Estimate the most likely volume fraction, particle radius, and sample thickness

The most likely volume fraction is found by calculating the median value of the volume fraction traces after cutting off the burn-in time before the walkers have equilbrated to a steady state. We calculate a 68% confidence interval using the built-in numpy percentile function. The same procedure is applied to the particle radius and sample thickness.


In [8]:
# trim off the burn in time, which we observe from the plots above.
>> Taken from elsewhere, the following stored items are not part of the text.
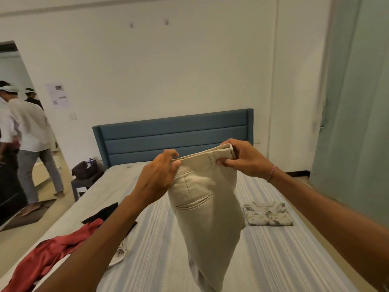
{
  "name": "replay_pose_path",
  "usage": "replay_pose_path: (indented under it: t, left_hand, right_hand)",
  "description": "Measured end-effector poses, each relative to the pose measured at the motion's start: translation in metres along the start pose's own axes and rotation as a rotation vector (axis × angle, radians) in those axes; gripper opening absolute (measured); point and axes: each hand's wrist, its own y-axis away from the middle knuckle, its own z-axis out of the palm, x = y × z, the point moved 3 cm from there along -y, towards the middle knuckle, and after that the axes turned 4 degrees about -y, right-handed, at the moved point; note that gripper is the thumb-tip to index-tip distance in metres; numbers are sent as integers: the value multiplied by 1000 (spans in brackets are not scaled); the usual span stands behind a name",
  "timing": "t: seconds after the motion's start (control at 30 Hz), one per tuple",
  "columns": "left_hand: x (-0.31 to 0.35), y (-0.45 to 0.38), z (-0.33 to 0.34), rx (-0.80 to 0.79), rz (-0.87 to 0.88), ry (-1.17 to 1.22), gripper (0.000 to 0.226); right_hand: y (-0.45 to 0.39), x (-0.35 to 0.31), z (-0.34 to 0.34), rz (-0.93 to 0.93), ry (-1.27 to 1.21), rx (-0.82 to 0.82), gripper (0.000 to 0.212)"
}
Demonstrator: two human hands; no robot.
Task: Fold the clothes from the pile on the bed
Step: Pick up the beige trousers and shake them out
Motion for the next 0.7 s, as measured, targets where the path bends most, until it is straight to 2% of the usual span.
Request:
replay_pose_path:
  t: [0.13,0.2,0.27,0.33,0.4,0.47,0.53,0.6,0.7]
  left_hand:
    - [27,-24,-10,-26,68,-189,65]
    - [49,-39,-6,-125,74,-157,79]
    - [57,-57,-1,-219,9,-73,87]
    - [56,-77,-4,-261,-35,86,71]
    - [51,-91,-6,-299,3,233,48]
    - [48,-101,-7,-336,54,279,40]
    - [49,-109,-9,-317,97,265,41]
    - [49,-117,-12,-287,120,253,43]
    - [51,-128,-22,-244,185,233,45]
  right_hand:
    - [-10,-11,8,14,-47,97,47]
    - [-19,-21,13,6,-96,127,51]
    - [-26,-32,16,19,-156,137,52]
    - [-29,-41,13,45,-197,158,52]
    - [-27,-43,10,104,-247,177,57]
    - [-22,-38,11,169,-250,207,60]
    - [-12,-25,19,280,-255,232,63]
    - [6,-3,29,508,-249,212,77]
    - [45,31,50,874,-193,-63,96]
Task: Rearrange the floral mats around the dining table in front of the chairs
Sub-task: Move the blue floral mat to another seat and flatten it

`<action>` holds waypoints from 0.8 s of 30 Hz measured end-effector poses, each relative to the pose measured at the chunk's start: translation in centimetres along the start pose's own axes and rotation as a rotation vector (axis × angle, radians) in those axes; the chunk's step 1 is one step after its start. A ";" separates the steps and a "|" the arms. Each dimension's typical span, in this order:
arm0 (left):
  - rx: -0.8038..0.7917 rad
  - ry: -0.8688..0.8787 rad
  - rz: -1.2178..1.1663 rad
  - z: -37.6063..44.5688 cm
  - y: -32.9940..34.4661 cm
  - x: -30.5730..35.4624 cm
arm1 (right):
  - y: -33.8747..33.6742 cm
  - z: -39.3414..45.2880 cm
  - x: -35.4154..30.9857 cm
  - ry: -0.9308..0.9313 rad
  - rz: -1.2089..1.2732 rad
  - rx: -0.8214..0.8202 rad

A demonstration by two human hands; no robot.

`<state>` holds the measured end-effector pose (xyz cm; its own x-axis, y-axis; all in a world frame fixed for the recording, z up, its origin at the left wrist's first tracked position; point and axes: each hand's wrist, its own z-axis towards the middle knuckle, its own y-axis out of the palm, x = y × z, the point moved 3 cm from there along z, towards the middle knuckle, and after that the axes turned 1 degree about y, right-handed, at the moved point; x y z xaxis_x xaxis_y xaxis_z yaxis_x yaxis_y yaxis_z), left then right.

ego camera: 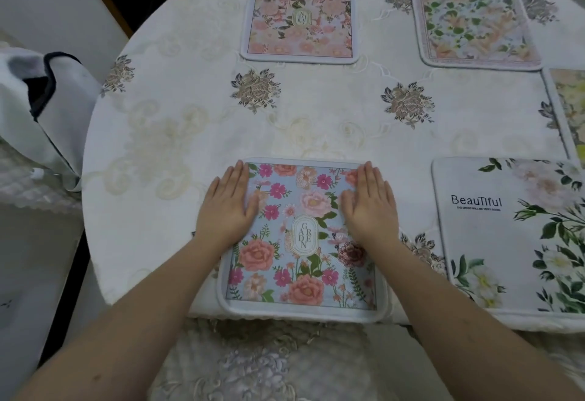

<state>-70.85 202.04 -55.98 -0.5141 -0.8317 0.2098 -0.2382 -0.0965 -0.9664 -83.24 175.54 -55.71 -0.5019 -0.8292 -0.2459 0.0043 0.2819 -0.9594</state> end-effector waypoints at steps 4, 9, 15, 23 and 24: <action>-0.019 -0.049 0.043 -1.3 -0.9 0.4 | -0.6 -1.1 0.3 0.079 0.015 -0.030; 0.026 -0.015 -0.136 -4.7 -0.5 6.4 | 0.7 -5.7 -5.4 -0.025 0.145 0.002; 0.004 0.015 -0.099 -9.9 2.4 8.2 | 3.2 -10.5 -7.6 -0.051 0.075 -0.002; -0.039 0.072 0.020 -10.9 3.2 6.1 | 2.5 -12.2 -3.4 -0.096 -0.004 0.000; -0.045 0.071 0.027 -11.0 3.2 5.4 | 2.3 -12.5 -2.4 -0.092 -0.010 -0.009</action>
<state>-83.51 203.25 -56.28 -0.5774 -0.7928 0.1950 -0.2594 -0.0483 -0.9646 -92.81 184.23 -55.59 -0.4201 -0.8727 -0.2487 -0.0078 0.2775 -0.9607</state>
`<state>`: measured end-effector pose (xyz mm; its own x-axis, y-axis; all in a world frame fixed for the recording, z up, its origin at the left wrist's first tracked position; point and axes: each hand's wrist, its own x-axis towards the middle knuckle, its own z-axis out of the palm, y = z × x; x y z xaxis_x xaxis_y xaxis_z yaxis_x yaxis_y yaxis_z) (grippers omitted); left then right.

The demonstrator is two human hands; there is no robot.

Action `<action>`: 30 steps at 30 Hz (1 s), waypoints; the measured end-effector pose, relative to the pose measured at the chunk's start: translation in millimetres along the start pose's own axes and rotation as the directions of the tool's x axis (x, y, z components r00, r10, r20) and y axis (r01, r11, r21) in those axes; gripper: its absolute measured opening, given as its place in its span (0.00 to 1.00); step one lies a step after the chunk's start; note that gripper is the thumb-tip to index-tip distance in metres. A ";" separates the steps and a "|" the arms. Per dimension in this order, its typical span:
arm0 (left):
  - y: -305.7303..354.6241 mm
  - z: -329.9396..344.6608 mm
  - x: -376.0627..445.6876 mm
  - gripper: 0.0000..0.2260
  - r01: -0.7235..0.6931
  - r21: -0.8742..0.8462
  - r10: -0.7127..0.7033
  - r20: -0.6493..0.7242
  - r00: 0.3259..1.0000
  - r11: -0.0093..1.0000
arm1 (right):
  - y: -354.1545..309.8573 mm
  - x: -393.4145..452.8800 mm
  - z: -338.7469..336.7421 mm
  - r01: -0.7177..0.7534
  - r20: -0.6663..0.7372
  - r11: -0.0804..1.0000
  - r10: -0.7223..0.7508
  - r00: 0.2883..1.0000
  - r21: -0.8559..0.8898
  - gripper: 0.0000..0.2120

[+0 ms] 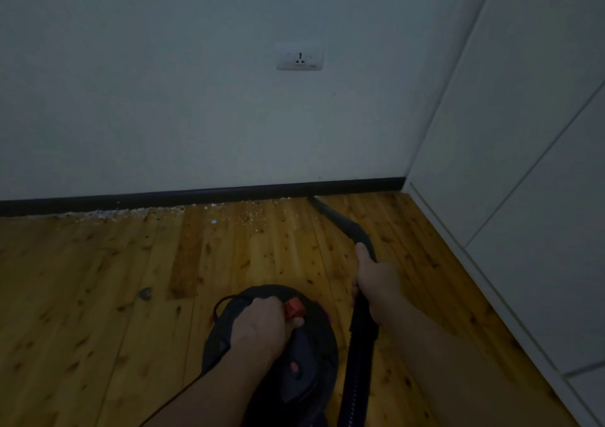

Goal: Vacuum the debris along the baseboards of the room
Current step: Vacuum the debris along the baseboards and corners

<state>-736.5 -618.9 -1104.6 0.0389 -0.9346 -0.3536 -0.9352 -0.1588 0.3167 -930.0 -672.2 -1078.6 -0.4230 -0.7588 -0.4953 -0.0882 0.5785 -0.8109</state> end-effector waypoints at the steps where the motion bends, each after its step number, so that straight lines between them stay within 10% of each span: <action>1: -0.6 0.3 1.7 0.21 -0.006 0.005 0.006 -0.003 1.000 1.000 | -2.2 0.2 2.7 -0.007 -0.005 1.000 0.007 1.000 -0.004 0.33; 5: -2.6 0.6 7.2 0.21 -0.024 0.013 0.024 -0.005 1.000 1.000 | 2.7 19.4 13.6 -0.031 -0.049 1.000 0.031 0.998 0.003 0.47; 15: -5.9 -1.3 16.0 0.22 -0.045 0.006 0.045 -0.013 0.999 0.999 | -3.7 17.5 5.1 -0.052 0.025 0.996 0.051 0.998 0.070 0.26; 30: -7.9 -0.4 19.0 0.19 -0.082 0.035 0.083 -0.017 0.996 0.996 | -4.4 14.4 -6.4 -0.064 -0.090 0.995 0.071 0.993 0.073 0.26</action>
<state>-728.2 -635.5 -1113.5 -0.0325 -0.9499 -0.3109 -0.9469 -0.0703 0.3138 -941.4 -683.8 -1080.1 -0.5078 -0.6859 -0.5212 0.0052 0.6025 -0.7981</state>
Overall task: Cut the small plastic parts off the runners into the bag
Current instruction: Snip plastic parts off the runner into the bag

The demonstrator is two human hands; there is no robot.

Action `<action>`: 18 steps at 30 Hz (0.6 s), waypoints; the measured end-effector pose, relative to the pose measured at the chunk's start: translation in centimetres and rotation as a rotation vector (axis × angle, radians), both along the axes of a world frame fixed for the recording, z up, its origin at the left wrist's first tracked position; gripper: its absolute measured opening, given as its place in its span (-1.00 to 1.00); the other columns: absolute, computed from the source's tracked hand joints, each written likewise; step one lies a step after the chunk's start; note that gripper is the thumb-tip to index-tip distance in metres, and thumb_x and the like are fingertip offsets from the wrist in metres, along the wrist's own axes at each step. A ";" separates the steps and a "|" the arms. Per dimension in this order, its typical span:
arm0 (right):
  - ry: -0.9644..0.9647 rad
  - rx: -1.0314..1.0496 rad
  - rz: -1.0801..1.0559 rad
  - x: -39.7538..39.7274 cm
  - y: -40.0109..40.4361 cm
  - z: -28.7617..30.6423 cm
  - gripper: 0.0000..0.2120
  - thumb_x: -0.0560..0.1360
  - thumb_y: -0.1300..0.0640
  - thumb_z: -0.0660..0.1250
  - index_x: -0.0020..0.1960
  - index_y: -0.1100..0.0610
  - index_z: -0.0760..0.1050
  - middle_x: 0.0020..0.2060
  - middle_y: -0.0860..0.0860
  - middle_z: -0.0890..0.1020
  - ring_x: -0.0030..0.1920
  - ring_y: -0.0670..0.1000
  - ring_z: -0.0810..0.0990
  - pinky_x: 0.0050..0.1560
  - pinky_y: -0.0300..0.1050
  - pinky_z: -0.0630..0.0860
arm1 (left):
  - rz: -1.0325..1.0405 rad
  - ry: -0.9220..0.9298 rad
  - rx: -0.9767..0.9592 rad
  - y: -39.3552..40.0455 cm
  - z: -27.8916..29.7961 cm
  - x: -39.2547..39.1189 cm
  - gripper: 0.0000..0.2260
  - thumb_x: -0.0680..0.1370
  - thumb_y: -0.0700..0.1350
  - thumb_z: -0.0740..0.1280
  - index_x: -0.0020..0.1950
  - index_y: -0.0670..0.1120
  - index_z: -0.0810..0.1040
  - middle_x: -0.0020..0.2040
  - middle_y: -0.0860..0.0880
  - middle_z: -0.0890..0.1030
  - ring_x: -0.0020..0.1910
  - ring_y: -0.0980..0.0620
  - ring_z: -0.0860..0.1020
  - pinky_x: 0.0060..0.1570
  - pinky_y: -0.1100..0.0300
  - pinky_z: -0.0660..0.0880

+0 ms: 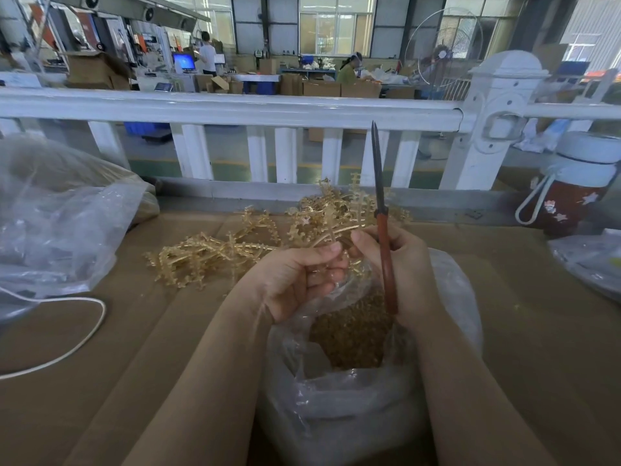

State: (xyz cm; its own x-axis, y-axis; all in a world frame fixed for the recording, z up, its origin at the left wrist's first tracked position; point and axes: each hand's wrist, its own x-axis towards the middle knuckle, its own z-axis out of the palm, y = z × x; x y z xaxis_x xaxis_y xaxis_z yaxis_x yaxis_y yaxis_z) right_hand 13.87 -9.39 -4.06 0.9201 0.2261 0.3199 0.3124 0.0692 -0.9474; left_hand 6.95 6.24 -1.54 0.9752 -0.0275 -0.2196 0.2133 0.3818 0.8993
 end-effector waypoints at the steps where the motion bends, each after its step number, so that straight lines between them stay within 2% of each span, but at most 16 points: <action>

The plots do not appear to have burned in for the 
# 10 steps used in this tutorial, but let's set the burn in index to 5 to illustrate how to find the inferred volume 
# fraction.
trim_index = 5
vf_trimmed = np.ndarray.flatten(vf[:,trim_index:])
radius_trimmed = np.ndarray.flatten(radius[:,trim_index:])
thickness_trimmed = np.ndarray.flatten(thickness[:,trim_index:])

# find the median of the volume fractions of the walkers
vf_inferred = np.median(vf_trimmed)
radius_inferred = np.median(radius_trimmed)
thickness_inferred = np.median(thickness_trimmed)

print("The inferred volume fraction is {:.3f} + {:.3f} - {:.3f}".format(vf_inferred,
                                                                       np.percentile(vf_trimmed,84)-vf_inferred,
                                                                       vf_inferred - np.percentile(vf_trimmed,16)))
print("The inferred particle radius is {:.3f} + {:.3f} - {:.3f}".format(radius_inferred,
                                                                       np.percentile(radius_trimmed,84)-radius_inferred,
                                                                       radius_inferred - np.percentile(radius_trimmed,16)))
print("The inferred thickness is {:.3f} + {:.3f} - {:.3f}".format(thickness_inferred,
                                                                       np.percentile(thickness_trimmed,84)-thickness_inferred,
                                                                       thickness_inferred - np.percentile(thickness_trimmed,16)))


The inferred volume fraction is 0.501 + 0.012 - 0.018
The inferred particle radius is 119.546 + 1.260 - 2.046
The inferred thickness is 99.708 + 0.981 - 1.075
Analyzing real data

Actual analysis requires many more trajectories taking many more steps. The numbers used here were selected to demonstrate the analysis steps with code that runs relatively quickly. Typical data analysis runs use hundreds of walkers each taking thousands of steps (with a few hundred steps required to burn in).